> [Task brief] Lines of the data that contain the word "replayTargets" are the ones to copy.

(Data provided begins)

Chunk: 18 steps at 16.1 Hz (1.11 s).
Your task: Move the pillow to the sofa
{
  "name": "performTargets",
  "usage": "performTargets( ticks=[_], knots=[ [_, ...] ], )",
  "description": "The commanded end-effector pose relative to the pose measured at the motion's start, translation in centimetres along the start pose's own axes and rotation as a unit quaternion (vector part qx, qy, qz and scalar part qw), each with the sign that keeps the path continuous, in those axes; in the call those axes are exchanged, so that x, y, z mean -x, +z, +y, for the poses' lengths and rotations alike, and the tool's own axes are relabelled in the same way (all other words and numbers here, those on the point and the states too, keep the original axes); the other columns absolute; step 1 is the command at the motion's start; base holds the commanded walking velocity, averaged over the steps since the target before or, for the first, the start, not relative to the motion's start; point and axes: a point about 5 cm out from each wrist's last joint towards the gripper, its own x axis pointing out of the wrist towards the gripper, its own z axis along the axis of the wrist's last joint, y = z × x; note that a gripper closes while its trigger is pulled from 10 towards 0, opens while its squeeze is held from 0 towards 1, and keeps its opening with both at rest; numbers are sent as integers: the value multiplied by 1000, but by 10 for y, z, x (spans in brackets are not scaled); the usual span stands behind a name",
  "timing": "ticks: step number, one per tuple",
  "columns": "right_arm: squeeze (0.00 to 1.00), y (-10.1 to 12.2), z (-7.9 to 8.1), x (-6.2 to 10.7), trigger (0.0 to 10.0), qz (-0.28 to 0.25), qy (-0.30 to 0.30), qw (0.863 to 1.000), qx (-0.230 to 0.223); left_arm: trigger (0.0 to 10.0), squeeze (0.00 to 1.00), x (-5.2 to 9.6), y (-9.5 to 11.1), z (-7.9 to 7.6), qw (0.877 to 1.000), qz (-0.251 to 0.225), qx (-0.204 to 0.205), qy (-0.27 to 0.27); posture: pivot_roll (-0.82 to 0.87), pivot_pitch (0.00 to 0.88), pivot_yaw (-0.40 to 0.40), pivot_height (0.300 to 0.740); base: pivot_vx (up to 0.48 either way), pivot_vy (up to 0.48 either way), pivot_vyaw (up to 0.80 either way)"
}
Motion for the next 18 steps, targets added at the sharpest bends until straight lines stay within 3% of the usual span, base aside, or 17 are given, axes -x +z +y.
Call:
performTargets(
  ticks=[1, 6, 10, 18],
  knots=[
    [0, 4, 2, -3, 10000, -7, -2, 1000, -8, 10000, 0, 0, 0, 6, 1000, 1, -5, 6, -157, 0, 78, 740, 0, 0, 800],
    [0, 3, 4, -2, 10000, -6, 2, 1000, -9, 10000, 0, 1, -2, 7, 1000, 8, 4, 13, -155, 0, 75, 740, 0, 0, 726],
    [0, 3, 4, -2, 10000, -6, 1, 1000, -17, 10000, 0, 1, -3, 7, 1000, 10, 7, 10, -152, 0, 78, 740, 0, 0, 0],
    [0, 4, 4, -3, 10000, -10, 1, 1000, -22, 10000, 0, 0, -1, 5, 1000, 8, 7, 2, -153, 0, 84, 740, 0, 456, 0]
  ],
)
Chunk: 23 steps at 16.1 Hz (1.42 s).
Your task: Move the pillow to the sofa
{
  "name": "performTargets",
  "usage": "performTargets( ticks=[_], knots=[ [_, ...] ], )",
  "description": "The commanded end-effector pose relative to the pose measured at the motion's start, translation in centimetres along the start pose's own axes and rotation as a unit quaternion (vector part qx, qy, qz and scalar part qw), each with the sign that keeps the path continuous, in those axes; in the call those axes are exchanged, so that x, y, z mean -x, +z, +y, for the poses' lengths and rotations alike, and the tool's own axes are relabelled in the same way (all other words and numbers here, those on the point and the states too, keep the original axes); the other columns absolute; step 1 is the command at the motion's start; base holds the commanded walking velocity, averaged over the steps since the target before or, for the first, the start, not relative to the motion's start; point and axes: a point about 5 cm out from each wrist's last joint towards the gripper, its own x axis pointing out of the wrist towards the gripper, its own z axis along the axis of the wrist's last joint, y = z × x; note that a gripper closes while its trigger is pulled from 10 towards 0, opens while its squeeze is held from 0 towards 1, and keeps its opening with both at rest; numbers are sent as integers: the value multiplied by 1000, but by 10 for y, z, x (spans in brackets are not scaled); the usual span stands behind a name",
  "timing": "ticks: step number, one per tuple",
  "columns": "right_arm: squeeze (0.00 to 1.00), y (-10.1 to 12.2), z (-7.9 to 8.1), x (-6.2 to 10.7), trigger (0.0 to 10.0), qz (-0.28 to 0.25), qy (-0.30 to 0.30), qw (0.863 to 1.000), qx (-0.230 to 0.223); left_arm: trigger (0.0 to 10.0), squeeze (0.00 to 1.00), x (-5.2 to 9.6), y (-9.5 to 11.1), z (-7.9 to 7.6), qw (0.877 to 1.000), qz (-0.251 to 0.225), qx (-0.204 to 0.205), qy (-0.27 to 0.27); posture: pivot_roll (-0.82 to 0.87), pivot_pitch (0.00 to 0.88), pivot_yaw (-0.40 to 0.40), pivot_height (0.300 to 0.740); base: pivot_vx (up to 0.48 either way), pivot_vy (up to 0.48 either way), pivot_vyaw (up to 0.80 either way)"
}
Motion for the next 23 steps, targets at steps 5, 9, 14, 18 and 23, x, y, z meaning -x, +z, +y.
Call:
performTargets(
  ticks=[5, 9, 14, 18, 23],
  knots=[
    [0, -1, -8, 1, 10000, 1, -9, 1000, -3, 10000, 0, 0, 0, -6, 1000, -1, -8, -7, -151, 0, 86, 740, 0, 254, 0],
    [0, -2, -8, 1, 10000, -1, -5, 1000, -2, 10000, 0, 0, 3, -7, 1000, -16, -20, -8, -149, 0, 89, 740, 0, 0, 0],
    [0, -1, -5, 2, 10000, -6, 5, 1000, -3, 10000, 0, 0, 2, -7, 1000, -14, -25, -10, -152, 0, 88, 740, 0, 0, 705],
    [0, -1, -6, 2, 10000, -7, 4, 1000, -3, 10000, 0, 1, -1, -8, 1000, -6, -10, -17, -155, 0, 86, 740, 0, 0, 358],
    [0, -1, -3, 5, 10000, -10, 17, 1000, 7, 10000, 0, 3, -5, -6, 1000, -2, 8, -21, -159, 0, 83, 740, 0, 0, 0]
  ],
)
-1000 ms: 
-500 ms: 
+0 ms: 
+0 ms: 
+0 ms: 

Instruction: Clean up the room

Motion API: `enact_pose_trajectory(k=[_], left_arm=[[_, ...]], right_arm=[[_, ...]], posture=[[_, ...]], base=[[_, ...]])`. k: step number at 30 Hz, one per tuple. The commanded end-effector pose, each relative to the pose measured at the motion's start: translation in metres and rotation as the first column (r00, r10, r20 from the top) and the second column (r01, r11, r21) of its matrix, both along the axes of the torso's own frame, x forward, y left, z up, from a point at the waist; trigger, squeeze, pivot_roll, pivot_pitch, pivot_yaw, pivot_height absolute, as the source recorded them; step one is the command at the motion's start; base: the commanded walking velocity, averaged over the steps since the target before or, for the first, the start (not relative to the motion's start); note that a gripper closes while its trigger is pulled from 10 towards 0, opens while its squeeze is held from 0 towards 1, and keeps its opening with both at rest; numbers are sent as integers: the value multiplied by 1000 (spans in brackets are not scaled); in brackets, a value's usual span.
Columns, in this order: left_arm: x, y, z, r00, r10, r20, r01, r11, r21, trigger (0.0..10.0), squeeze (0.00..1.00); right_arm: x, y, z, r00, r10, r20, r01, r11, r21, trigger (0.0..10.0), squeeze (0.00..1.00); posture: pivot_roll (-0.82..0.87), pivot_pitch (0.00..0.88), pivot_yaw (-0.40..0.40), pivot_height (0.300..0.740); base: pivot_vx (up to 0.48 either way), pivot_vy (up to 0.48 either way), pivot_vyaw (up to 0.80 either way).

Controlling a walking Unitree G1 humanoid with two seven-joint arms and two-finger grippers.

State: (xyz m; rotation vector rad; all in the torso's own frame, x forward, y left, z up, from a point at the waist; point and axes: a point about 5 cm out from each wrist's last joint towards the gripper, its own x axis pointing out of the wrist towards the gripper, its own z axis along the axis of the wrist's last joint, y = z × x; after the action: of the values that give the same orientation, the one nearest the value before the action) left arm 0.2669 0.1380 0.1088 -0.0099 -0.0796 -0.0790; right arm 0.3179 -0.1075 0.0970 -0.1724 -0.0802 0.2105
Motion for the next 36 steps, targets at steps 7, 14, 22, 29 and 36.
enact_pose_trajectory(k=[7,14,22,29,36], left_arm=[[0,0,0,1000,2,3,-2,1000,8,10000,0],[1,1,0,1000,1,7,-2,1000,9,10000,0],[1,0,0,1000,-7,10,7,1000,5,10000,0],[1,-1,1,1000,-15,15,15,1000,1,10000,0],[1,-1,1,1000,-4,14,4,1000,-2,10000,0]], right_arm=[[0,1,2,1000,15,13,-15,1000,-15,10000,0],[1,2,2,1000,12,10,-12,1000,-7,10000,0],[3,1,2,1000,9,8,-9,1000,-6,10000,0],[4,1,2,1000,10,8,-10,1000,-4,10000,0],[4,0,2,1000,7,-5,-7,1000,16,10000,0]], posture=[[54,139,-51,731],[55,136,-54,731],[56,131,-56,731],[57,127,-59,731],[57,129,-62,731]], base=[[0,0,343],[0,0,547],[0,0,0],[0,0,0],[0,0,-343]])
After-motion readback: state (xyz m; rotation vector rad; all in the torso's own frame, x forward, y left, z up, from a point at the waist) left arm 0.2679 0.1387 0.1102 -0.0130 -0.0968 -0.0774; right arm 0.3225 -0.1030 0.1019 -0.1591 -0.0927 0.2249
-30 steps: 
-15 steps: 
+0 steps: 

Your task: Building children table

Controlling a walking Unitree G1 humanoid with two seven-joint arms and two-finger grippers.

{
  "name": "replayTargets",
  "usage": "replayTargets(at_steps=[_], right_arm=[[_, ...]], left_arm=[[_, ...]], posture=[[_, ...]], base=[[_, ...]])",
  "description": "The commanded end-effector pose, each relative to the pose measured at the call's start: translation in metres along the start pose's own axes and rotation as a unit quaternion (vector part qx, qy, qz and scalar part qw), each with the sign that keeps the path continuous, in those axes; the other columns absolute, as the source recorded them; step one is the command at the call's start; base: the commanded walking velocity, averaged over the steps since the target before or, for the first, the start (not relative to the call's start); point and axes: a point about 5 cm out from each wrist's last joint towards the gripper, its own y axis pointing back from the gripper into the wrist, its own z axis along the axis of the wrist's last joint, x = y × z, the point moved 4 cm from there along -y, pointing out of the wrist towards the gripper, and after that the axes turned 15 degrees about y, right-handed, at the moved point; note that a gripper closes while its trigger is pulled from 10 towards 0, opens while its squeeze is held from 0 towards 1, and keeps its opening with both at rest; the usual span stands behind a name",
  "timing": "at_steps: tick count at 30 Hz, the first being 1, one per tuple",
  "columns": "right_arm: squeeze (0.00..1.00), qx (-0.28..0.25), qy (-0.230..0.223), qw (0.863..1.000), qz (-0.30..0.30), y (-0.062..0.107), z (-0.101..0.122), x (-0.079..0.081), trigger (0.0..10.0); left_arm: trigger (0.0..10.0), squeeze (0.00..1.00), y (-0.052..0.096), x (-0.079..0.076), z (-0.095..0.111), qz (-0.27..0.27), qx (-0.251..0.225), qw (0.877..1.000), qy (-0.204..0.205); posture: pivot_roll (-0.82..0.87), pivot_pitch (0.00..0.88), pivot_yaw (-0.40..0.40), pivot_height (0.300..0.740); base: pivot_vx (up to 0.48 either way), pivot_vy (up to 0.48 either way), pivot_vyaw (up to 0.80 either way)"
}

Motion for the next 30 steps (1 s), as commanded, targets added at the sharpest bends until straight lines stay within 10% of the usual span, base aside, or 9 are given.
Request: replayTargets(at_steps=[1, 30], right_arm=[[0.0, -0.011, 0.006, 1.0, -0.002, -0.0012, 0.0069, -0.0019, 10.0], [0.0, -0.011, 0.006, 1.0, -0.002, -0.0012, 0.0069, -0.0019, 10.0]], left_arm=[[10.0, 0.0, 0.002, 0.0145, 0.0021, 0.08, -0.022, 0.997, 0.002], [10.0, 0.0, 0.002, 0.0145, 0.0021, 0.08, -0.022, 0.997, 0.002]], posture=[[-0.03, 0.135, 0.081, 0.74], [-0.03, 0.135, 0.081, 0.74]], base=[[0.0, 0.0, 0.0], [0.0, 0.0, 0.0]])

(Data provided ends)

> [Your response]
  "name": "replayTargets",
  "usage": "replayTargets(at_steps=[_], right_arm=[[_, ...]], left_arm=[[_, ...]], posture=[[_, ...]], base=[[_, ...]])",
Request: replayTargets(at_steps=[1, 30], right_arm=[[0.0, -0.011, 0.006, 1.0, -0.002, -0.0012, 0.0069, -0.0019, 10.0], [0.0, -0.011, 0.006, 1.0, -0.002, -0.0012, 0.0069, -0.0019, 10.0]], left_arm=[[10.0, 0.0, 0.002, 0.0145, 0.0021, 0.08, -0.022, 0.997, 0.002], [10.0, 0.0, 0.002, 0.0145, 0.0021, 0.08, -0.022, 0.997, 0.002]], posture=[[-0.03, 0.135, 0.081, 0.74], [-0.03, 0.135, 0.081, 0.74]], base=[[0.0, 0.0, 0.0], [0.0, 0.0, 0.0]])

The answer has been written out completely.